Back in the day I too had that. Finding new digs and subsequently divorce sorted it out. Obviously there are many other causes of stress, so domestic unhappiness is just my own example


----------



## presta (2 Dec 2022)

About 12-13 years ago I had a crown on a back tooth. The dentist took the top of the tooth off, took a cast, then covered it with a temporary filling for a week or two whilst the crown was being made.

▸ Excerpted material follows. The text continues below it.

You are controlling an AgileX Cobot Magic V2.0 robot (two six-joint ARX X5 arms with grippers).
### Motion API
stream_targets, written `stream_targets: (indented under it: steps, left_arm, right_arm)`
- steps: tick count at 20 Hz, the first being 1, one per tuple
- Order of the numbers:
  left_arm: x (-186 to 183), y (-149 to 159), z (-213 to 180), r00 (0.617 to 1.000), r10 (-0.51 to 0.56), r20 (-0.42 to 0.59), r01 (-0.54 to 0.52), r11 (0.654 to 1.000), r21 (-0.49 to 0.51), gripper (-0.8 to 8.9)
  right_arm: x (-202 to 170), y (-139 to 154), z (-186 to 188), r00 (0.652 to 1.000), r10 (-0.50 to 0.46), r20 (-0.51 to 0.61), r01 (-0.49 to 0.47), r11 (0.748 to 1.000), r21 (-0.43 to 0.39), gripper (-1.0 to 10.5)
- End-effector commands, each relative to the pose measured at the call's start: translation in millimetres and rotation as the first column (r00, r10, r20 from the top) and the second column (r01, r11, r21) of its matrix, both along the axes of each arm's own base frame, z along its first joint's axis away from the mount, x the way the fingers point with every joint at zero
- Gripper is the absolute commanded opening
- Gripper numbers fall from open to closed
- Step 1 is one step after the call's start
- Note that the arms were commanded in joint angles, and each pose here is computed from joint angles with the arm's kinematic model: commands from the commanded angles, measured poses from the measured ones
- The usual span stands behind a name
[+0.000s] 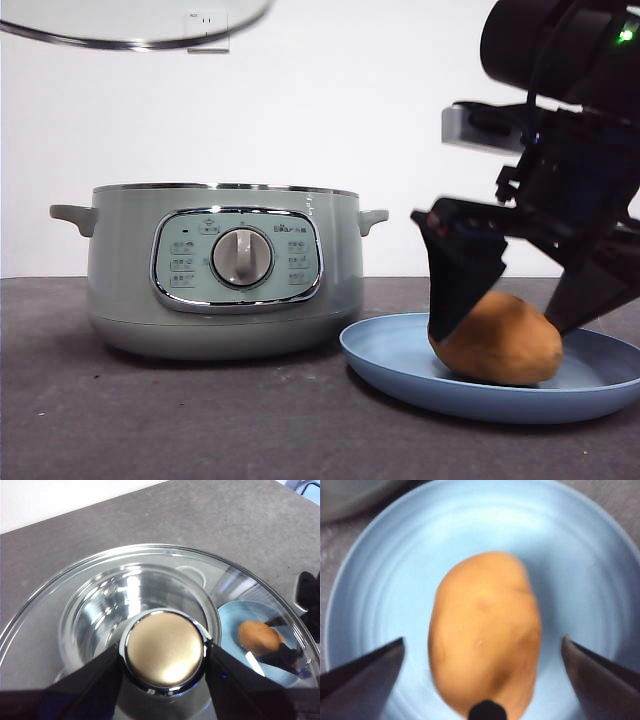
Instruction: Take the potato out from the steamer,put the potato on the plate,close the lid
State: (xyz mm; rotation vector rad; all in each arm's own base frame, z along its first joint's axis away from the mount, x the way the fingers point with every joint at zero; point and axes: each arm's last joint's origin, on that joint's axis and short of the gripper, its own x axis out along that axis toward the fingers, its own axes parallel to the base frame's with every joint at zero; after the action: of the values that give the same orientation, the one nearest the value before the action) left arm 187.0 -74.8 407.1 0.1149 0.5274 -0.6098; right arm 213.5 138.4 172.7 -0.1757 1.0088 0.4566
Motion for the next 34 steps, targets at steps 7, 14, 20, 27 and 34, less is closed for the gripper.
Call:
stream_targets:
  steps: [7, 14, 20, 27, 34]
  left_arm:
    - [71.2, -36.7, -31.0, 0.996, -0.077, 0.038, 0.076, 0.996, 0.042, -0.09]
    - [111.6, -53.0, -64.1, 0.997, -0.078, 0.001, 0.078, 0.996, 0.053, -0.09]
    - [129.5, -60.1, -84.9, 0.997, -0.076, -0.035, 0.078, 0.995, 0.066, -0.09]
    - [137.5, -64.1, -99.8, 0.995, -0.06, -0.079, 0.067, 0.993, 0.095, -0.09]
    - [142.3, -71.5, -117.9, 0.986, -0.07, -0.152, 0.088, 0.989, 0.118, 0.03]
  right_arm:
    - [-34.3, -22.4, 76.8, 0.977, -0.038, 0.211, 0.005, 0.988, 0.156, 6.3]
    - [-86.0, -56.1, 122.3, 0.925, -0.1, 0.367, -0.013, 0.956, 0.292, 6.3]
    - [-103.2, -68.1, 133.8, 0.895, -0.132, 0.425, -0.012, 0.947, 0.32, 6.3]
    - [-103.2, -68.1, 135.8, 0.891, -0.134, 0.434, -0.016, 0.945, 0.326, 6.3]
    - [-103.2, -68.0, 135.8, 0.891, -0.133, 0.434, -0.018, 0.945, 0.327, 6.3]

Within 36 hours I had a foul taste in my mouth, and when I rubbed the top of the temporary filling, the tip of my finger smelt exactly like I'd just put it up my bum. No smell from anywhere else in my mouth, just the temporary filling. I went straight back but just got told to clean my teeth more carefully by a smirking dentist. I hadn't been cleaning that tooth any differently for the last 48 hours than I'd been cleaning all my teeth for the previous 50 odd years, so it was hardly surprising that upping my dental hygiene made no difference at all. I went to another dentist for a second opinion, and got a second lecture on cleaning my teeth, so I've just lived with it for over a decade now.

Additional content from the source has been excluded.